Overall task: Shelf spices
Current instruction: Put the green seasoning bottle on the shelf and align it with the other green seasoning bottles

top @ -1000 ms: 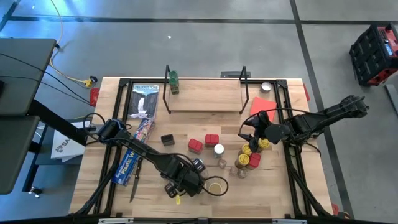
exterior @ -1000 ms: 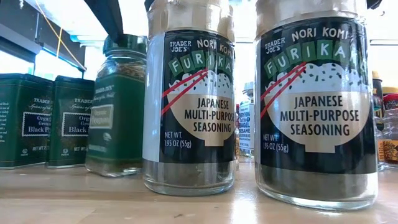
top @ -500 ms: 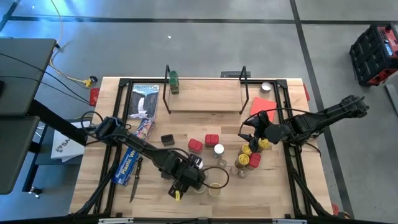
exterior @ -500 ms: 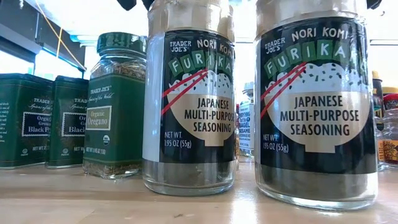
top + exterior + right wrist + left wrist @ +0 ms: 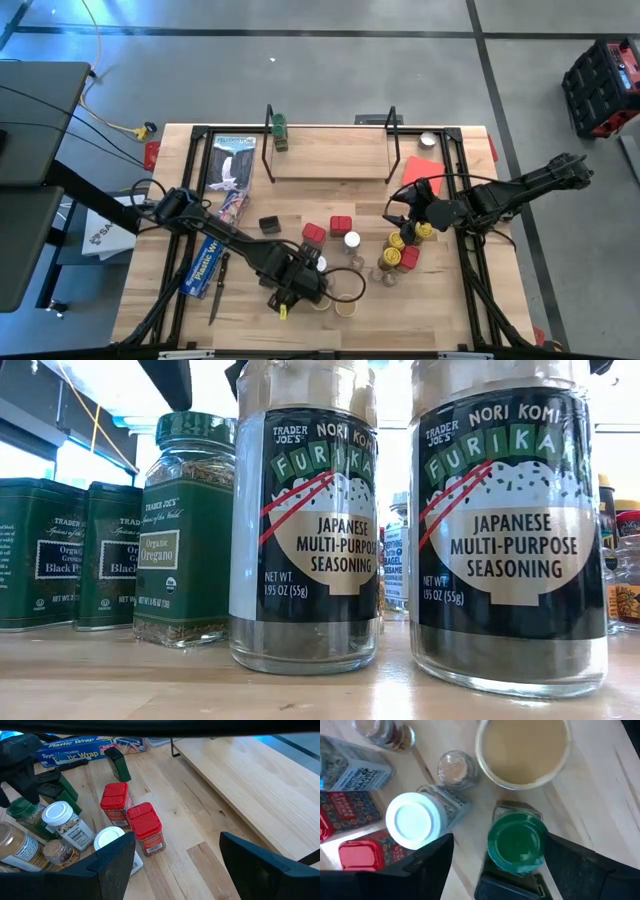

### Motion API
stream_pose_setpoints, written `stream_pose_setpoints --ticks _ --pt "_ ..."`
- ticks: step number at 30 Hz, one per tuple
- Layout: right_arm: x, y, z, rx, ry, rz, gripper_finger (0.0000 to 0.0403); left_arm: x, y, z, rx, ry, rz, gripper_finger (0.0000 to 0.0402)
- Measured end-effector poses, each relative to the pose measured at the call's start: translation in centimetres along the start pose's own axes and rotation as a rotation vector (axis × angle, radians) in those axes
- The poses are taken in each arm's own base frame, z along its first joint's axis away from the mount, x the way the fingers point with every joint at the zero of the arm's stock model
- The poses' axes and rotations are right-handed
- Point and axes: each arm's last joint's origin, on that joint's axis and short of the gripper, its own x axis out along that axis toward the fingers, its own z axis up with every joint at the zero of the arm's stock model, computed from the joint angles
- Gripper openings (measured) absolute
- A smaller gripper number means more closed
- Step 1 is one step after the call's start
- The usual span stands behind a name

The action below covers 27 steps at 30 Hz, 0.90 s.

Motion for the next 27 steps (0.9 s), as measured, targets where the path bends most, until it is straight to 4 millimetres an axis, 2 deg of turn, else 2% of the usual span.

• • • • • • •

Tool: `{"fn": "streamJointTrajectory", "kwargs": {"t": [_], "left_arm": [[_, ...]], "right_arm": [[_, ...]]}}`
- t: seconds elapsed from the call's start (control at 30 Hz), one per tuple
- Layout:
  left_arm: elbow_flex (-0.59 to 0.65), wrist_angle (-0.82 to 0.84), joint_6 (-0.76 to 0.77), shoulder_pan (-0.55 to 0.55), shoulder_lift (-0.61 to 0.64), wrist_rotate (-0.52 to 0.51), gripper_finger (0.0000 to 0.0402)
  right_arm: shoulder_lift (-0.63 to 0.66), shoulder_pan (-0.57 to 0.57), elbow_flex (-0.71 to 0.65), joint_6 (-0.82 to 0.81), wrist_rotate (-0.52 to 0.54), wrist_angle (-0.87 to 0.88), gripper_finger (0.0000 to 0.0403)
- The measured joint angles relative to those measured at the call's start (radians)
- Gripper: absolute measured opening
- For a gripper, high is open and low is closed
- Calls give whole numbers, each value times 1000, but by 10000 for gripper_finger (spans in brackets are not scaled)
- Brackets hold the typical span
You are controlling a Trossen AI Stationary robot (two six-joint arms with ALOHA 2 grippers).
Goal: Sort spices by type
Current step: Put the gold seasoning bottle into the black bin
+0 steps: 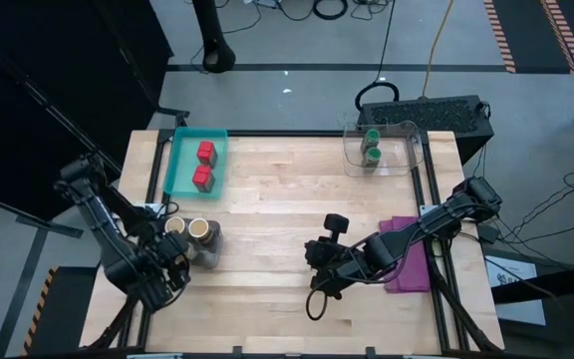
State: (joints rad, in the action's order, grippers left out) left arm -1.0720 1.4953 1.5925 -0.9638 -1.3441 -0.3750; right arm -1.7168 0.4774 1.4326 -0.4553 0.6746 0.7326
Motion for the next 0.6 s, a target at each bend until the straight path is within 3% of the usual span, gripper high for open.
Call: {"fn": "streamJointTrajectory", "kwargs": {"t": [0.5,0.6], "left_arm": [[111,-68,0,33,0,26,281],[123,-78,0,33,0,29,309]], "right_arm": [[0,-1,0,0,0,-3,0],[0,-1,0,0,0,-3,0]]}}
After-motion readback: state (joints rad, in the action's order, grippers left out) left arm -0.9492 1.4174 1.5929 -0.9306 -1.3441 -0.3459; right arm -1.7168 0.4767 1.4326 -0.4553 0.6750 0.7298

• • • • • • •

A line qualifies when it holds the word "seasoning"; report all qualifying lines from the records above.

Solution to the problem
Current instruction: Put the green seasoning bottle on the shelf and align it with the other green seasoning bottles
Current step: Put the gold seasoning bottle into the black bin

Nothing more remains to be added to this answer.